# REINFORCE

Also knwon as  `Monte Carlo Policy Gradient`, a **policy-gradient learning algorithm** with the following update rule:

$$
\theta_{t+1} = \theta_t + \alpha G_t \frac{\nabla_{\theta}\pi(A_t \given S_t, \theta_t)}{\pi(A_t \given S_t, \theta_t)}
$$

Note that each increment is proportional to the product of a return $G_t$ and a vector; the gradient of the probability
of taking the action taken divided by the probability of taking that action. The vector is the
direction in parameter space that most increases the probability of repeating the action $A_t$ on future
visits to state $S_t$. The update increases the parameter vector in this direction proportional to the
return, and inversely proportional to the action probability. The former makes sense because it causes
the parameter to move most in the directions that favor actions that yield the highest return.
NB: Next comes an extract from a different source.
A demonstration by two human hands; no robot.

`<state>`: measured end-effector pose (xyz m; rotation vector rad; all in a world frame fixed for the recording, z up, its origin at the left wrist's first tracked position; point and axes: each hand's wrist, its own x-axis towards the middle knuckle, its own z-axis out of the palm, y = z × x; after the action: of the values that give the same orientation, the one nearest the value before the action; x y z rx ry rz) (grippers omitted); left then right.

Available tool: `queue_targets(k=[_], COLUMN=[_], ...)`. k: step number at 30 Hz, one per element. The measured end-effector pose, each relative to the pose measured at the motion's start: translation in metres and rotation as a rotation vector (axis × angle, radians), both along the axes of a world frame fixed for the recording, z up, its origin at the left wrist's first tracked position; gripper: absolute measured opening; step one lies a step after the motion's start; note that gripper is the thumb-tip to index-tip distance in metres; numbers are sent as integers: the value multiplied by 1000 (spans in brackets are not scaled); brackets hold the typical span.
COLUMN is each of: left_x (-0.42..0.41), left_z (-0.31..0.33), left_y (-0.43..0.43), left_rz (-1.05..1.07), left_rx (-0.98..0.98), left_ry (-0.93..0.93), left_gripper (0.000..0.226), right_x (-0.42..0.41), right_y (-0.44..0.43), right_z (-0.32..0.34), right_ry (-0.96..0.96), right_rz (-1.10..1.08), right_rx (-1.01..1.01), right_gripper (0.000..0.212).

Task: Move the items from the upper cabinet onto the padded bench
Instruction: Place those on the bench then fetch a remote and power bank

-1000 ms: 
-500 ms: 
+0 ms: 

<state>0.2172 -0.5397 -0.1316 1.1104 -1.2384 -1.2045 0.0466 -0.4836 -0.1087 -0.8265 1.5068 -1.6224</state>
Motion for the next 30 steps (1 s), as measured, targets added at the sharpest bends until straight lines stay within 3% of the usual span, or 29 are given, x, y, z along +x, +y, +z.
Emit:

The latter
makes sense because otherwise actions that are selected frequently are at an advantage.

> Note that `REINFORCE` uses the complete return from time $t$, which includes all future rewards up until the end of the episode.

## Parameters

In [None]:
# TBD

## Environment

We implement the `short corridor with switched actions` as described in [Sutton and Barto's RL introduction book](http://incompleteideas.net/book/bookdraft2018jan1.pdf), 
Example 13.1, page 266.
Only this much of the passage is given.